» **Required action**: In the entries below, every line with the string "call" is to be reported.

» **Input**:
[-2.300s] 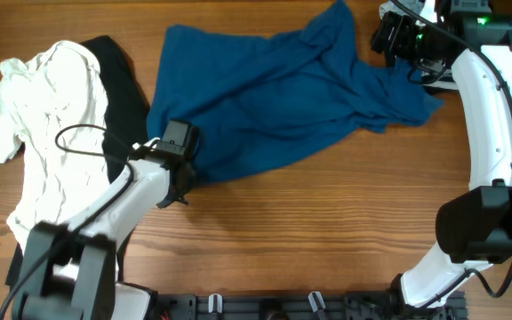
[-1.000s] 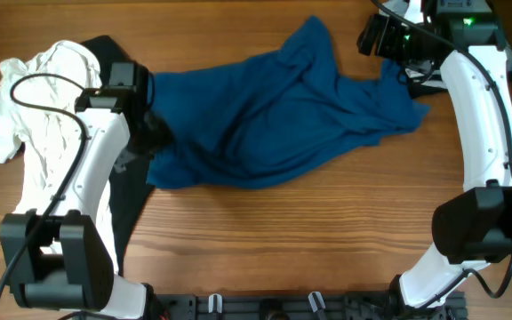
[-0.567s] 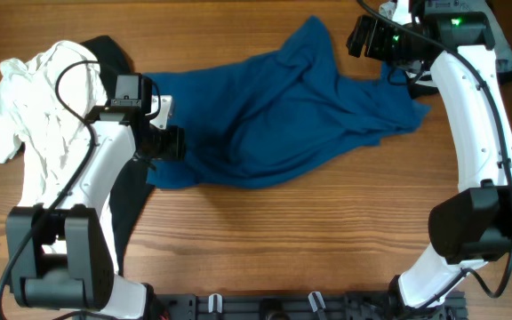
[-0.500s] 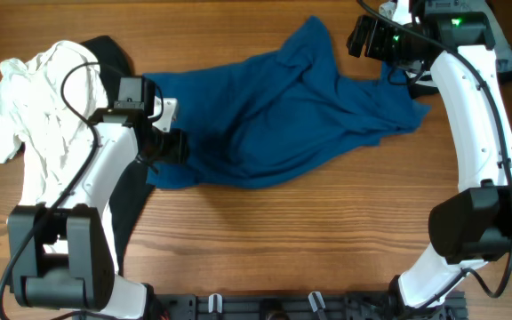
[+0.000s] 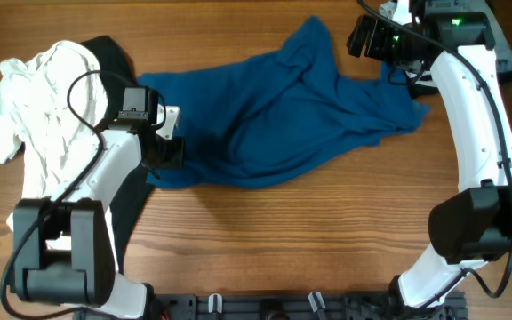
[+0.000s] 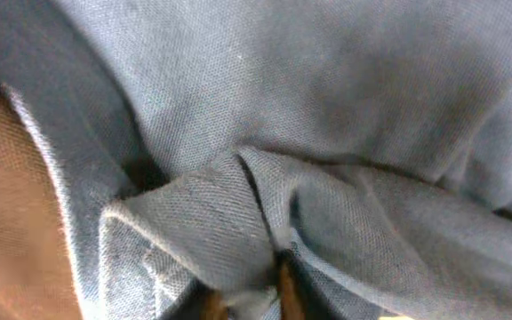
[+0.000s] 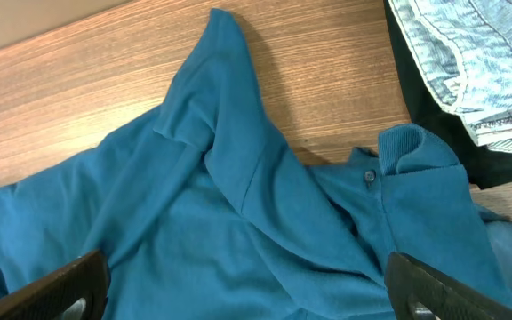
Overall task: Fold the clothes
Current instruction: 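Hold the blue shirt with both grippers and stretch it left-right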
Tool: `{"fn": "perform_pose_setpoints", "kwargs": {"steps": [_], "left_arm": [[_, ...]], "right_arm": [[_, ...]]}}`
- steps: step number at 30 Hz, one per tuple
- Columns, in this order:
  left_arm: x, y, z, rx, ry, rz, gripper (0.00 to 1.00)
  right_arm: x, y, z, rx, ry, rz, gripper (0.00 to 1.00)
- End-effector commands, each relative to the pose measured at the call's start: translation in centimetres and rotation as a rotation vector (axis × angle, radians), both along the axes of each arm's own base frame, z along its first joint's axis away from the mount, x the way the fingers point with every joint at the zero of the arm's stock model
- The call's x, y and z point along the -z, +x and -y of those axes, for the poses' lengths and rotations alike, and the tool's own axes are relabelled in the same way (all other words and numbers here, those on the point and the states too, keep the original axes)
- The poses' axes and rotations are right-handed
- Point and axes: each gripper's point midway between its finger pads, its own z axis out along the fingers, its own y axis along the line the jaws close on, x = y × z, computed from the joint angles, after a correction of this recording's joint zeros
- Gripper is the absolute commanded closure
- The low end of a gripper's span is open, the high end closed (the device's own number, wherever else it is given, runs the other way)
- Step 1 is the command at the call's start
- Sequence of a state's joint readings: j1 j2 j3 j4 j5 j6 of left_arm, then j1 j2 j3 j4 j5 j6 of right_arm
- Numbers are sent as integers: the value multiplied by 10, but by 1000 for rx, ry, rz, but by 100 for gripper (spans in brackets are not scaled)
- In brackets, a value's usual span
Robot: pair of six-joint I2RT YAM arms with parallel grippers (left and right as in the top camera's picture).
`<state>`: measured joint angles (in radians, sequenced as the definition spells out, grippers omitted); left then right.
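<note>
A blue polo shirt (image 5: 274,116) lies spread and crumpled across the middle of the table, collar and button (image 7: 369,175) toward the right. My left gripper (image 5: 169,153) sits at the shirt's lower left edge. In the left wrist view it (image 6: 247,302) is shut on a pinched fold of blue fabric (image 6: 203,231). My right gripper (image 5: 367,40) hovers over the shirt's far right part. Its jaws (image 7: 252,289) stand wide open with only cloth far below them.
A white shirt (image 5: 43,116) lies crumpled at the far left over a black garment (image 5: 124,89) that touches the blue shirt's left edge. Light denim jeans (image 7: 469,53) lie on dark cloth (image 7: 425,124) at the back right. Bare wood (image 5: 309,231) runs along the front.
My left gripper was open beside the shirt's left edge; now it is shut on a fold of that edge, slightly nearer the front. The right arm and the shirt's lie look unchanged.
My left gripper first held the shirt's lower left edge near the table's middle. Then it held that edge further toward the front left, stretching the shirt. Later it stood open by the black garment with the shirt lying wider. Now it grips the left edge again.
</note>
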<state>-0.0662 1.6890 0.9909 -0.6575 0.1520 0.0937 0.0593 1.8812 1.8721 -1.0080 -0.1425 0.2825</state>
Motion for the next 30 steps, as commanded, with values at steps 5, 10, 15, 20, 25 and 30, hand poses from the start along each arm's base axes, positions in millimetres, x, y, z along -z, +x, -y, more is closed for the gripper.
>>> {"fn": "perform_pose_setpoints", "kwargs": {"steps": [5, 10, 15, 20, 25, 30], "left_arm": [[-94, 17, -11, -261, -52, 30, 96], [-257, 12, -19, -293, -109, 356, 96], [-290, -3, -46, -374, -108, 472, 96], [-294, 2, -76, -460, -54, 513, 96], [-291, 3, -86, -488, -44, 503, 96], [-282, 6, -86, -490, -41, 472, 96]], "right_arm": [[17, -13, 5, -3, -32, -84, 4], [32, -42, 57, 141, -144, -224, 3], [58, -59, 73, 142, -120, -336, 3], [109, -76, 71, 135, -98, -426, 4], [151, -100, 57, 80, -39, -503, 12], [173, -122, 43, 28, 26, -562, 35]]}}
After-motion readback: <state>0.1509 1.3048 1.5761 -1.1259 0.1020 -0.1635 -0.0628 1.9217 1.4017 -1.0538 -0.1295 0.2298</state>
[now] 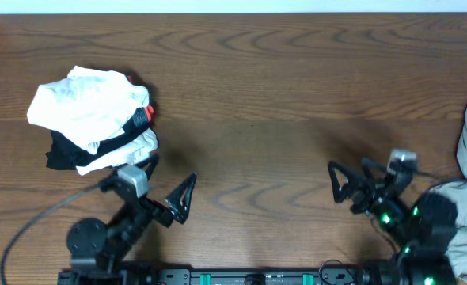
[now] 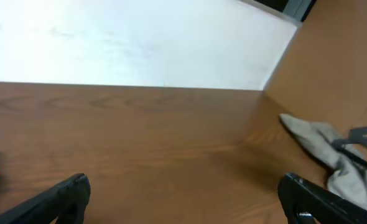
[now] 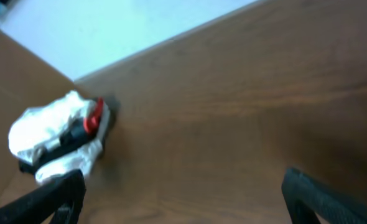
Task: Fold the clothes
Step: 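Reach the right gripper to the khaki trousers at the right edge and grasp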
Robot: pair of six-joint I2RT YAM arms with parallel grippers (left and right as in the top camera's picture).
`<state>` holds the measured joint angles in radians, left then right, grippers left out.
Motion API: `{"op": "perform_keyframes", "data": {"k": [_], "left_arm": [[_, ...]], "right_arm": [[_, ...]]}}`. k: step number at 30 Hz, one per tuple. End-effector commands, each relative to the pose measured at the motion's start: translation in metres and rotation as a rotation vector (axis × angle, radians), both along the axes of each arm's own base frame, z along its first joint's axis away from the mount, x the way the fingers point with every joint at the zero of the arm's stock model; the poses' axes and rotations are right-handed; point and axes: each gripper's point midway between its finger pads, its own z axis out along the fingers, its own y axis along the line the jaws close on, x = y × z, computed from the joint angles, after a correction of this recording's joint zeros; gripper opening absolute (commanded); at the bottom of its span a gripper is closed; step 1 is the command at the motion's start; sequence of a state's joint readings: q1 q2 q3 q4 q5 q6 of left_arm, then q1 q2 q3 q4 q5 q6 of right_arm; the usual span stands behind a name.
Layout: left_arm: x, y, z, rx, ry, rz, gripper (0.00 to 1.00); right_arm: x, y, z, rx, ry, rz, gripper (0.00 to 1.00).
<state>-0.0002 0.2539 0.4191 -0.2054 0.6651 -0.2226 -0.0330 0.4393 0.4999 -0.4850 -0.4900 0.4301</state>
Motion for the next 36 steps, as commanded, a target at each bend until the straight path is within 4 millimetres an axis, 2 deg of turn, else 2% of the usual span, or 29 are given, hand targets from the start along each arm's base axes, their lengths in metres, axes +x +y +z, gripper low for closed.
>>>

» **Reply**:
- End-effector commands, each relative to the pose measured at the call's start: translation in centimetres and rotation as a rotation vector (axis × angle, radians), both along the axes of each arm's own base frame, z along its first joint's axis away from the mount, x the way the fingers point with every joint at the zero of the arm's stock model
- The call's x, y and z point along the -z, +x and -y of those axes, for the poses' lengths and rotations alike, and the tool's own axes are relabelled in the same way (all other words and numbers here, those on the point and the states too, keep the original axes)
- Step 1 is the command at the call's start

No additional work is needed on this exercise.